To do — I would like each line of the data that holds the word "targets" copied out.

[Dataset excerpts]
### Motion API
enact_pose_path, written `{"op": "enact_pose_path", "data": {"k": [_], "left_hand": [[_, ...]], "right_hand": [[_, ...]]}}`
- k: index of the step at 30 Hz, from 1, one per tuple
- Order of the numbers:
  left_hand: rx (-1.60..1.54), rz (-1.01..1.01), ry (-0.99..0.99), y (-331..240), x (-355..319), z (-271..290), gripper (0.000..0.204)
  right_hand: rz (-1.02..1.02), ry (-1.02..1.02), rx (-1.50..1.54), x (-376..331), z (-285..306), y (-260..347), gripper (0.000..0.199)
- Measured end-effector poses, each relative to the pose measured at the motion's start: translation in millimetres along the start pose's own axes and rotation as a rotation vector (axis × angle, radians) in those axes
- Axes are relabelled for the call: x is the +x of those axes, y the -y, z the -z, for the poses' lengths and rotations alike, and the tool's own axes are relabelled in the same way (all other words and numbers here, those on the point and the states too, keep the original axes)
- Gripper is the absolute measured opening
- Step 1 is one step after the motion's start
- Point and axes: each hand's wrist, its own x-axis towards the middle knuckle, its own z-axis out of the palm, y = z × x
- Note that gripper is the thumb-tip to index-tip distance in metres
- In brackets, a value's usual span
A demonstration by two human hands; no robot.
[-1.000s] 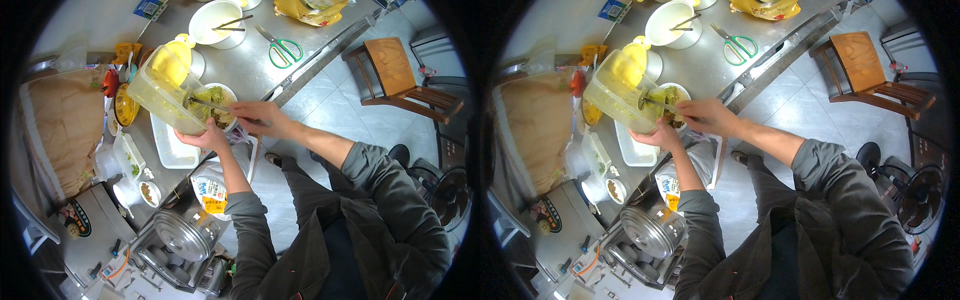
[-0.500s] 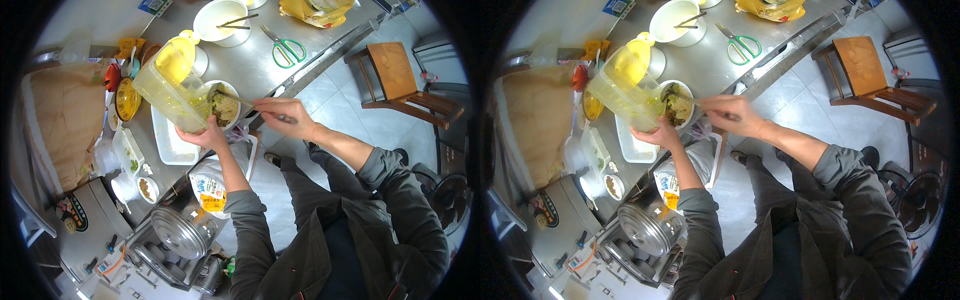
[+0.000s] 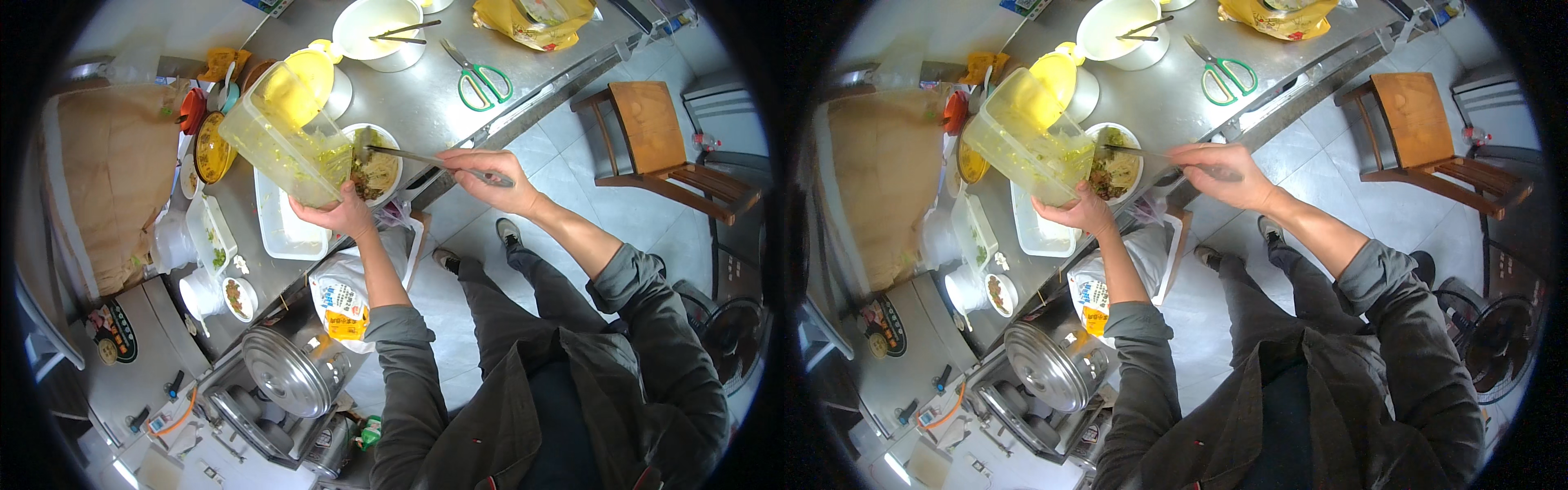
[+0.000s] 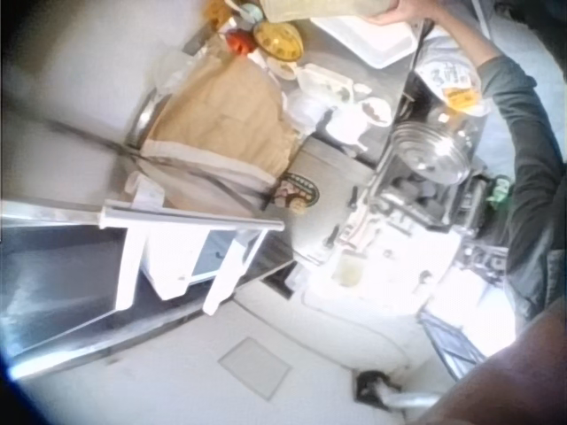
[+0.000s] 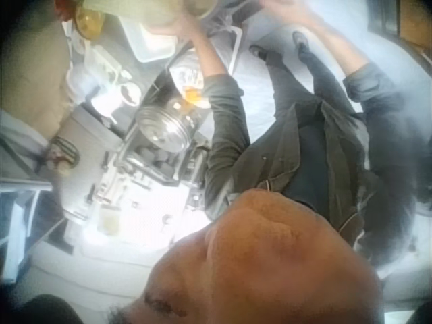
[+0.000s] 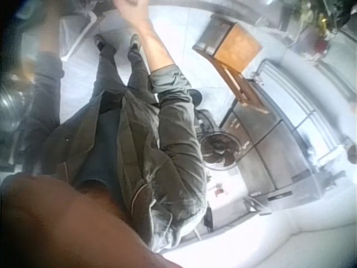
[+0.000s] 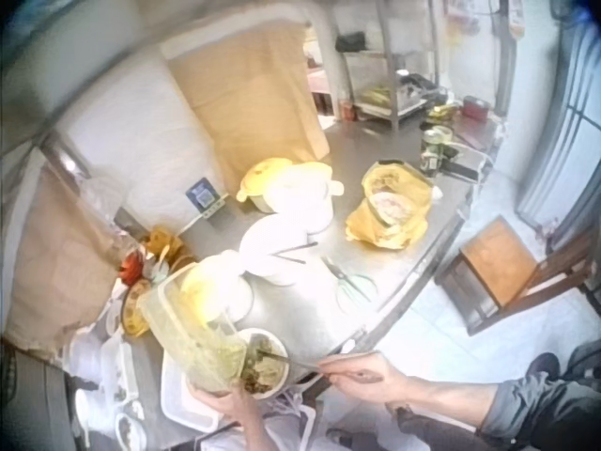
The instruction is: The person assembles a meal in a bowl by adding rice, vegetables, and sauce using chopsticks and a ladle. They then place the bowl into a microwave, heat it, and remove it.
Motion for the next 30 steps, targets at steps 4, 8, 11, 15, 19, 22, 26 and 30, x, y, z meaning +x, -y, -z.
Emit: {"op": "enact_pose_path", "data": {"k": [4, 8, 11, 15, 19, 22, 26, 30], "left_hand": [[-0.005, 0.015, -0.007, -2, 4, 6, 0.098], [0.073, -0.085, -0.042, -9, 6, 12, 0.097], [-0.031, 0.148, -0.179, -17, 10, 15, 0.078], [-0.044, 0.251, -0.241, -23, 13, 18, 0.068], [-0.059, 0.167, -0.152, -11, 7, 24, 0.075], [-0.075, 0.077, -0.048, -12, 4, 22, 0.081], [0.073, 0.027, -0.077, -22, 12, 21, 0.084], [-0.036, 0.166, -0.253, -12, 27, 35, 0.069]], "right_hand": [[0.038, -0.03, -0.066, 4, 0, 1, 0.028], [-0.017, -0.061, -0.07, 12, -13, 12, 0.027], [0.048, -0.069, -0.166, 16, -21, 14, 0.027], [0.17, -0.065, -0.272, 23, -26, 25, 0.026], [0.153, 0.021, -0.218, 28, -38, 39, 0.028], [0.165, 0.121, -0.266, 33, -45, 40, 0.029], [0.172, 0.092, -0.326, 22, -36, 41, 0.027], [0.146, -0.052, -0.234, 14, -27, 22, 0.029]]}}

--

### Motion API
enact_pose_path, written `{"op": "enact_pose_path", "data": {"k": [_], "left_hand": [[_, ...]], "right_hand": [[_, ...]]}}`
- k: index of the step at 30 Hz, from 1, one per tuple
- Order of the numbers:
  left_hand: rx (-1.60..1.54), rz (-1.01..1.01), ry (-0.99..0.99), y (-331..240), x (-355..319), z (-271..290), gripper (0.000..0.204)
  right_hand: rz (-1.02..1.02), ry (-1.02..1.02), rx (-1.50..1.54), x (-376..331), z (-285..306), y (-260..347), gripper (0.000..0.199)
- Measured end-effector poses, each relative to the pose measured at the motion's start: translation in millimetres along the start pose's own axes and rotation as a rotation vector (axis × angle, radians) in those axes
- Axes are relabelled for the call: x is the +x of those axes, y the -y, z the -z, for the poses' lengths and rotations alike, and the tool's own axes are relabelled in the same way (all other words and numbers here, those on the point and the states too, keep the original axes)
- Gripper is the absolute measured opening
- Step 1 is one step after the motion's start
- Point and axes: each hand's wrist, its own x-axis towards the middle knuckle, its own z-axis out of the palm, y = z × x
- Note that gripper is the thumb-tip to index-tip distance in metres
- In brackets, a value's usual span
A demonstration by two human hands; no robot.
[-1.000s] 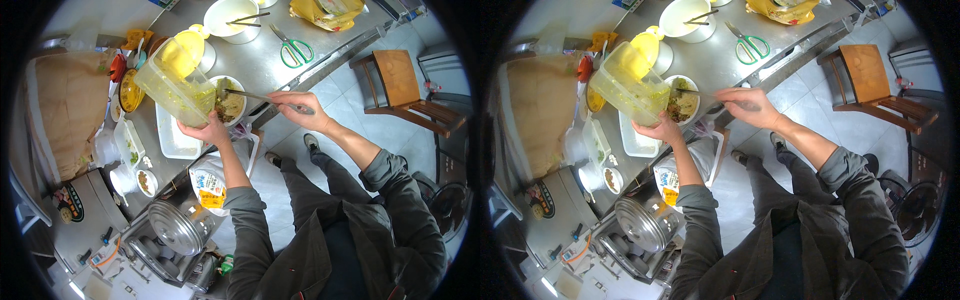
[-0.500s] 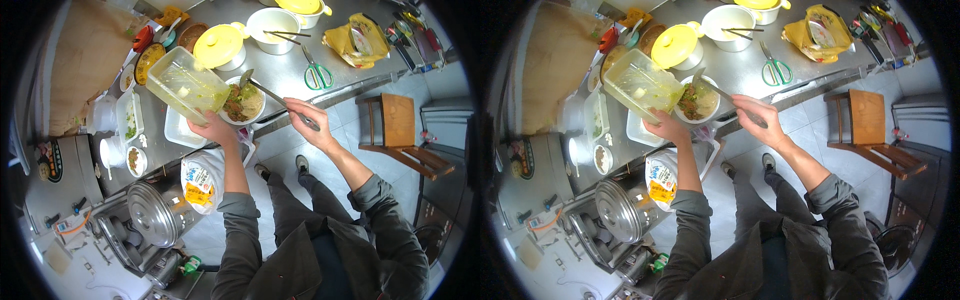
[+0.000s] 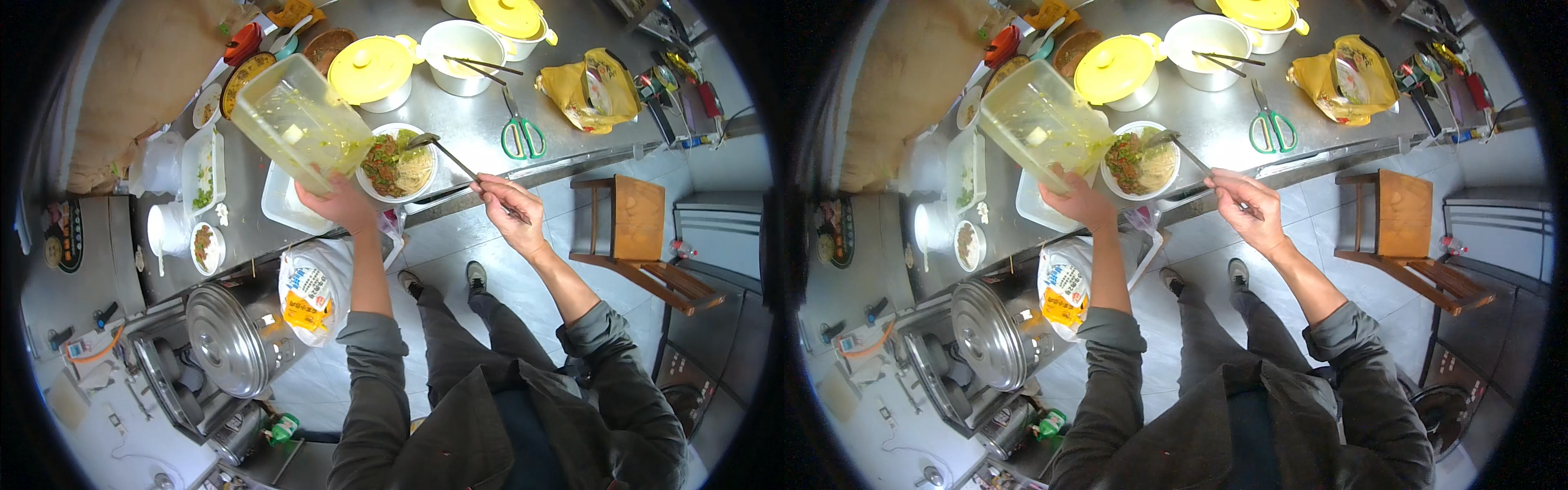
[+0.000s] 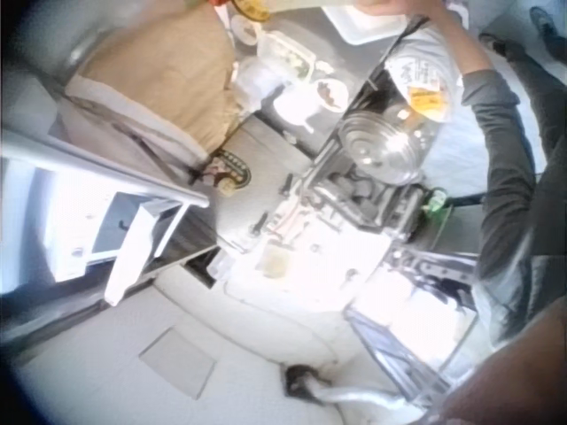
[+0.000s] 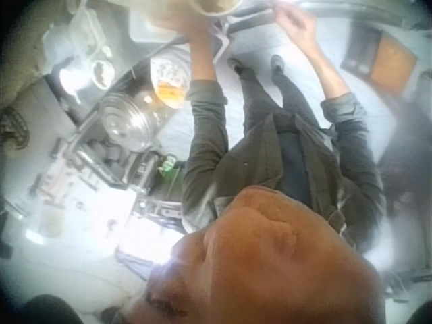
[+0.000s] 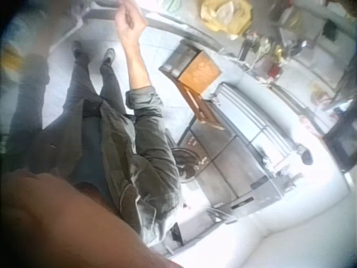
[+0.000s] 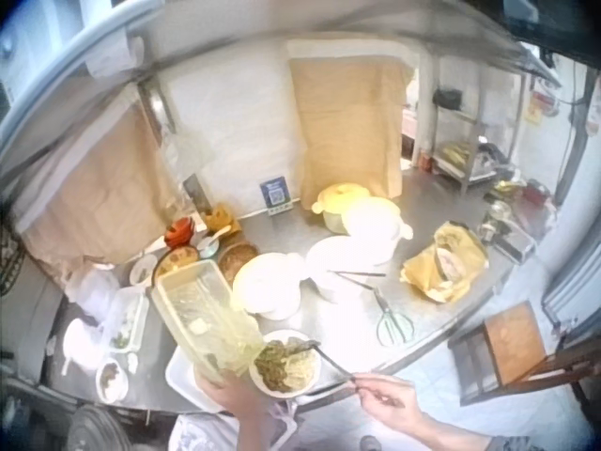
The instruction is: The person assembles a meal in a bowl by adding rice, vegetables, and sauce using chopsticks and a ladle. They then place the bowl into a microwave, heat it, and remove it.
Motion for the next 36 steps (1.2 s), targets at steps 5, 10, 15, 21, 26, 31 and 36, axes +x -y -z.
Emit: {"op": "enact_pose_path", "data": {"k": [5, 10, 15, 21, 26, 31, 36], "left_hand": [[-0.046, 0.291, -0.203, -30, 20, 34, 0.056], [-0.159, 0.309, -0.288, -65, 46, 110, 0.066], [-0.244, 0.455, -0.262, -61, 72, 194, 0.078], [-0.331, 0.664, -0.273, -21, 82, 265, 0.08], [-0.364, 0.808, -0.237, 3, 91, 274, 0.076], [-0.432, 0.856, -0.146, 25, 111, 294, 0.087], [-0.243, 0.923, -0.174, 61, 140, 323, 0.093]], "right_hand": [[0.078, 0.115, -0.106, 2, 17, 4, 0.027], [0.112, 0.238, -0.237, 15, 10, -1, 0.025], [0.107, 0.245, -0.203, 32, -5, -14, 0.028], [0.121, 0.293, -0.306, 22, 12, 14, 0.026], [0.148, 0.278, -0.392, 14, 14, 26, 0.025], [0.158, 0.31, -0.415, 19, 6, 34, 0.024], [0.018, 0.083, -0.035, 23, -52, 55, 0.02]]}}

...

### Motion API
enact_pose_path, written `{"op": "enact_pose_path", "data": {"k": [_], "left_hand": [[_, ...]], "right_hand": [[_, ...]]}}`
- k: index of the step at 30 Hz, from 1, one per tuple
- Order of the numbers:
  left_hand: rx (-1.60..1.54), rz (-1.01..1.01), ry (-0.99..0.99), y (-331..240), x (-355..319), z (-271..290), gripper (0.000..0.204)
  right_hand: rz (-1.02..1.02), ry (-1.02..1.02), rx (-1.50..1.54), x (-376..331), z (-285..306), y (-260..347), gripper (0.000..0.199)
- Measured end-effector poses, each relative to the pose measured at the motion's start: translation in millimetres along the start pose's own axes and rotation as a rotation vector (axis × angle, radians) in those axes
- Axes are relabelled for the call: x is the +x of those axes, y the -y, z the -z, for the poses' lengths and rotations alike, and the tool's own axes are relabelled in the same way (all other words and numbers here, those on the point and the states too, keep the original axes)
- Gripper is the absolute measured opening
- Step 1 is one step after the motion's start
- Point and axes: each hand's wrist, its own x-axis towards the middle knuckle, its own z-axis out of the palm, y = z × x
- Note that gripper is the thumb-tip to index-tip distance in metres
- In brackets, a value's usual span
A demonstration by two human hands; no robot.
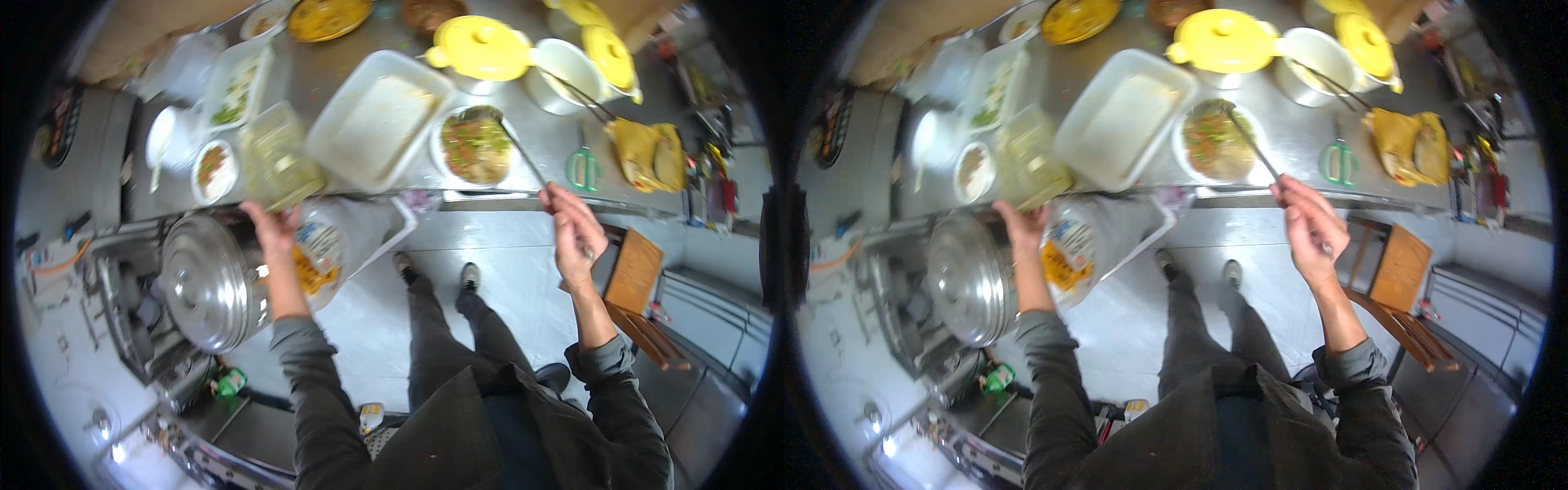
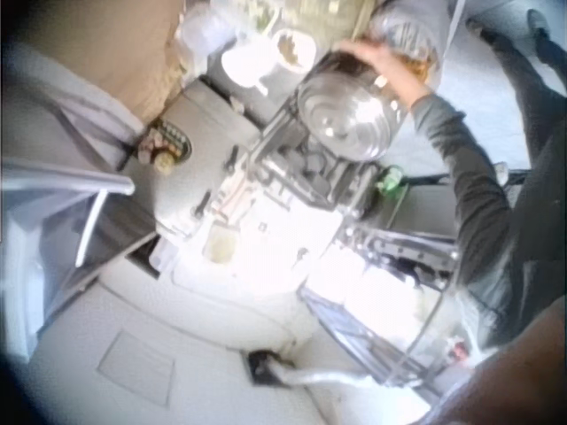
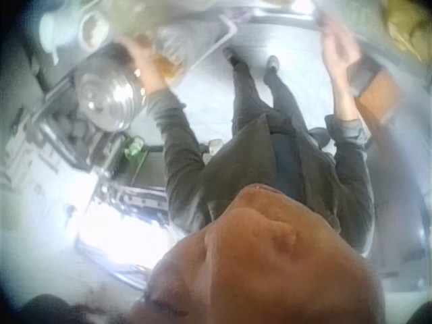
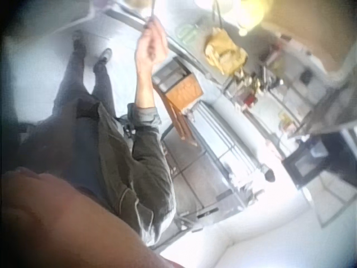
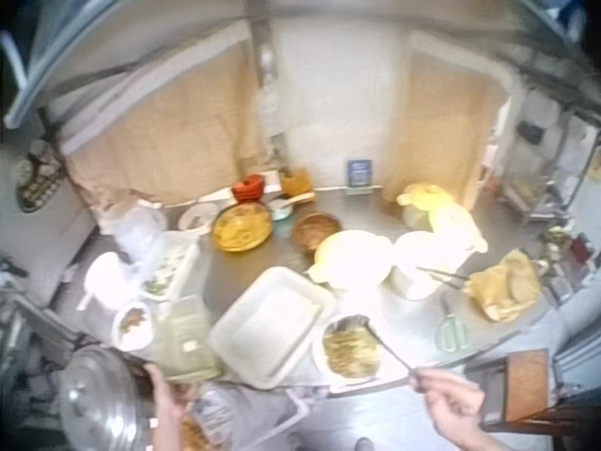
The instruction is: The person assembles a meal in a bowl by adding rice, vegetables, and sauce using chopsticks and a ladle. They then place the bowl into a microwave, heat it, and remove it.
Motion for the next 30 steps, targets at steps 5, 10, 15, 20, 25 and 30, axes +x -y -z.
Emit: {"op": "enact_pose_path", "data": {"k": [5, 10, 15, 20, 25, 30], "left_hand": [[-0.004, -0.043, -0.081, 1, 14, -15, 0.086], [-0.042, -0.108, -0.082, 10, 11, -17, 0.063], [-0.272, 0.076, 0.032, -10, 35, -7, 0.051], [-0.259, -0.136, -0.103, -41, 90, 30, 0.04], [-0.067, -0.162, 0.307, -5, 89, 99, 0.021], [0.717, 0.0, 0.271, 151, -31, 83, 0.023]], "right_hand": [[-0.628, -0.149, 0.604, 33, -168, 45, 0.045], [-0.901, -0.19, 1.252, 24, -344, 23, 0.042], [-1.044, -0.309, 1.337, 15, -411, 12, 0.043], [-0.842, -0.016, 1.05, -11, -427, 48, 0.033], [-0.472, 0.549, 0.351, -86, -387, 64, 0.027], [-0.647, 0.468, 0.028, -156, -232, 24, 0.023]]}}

Problem solution —
Motion for the next 30 steps, targets at steps 4, 8, 11, 15, 19, 22, 26 and 30, x, y, z meaning +x, -y, -z.
Motion for the next 36 steps (1.2 s), targets at steps 5, 10, 15, 21, 26, 31 and 36, axes +x -y -z.
Motion for the next 30 steps, targets at steps 5, 10, 15, 20, 25 and 30, axes +x -y -z.

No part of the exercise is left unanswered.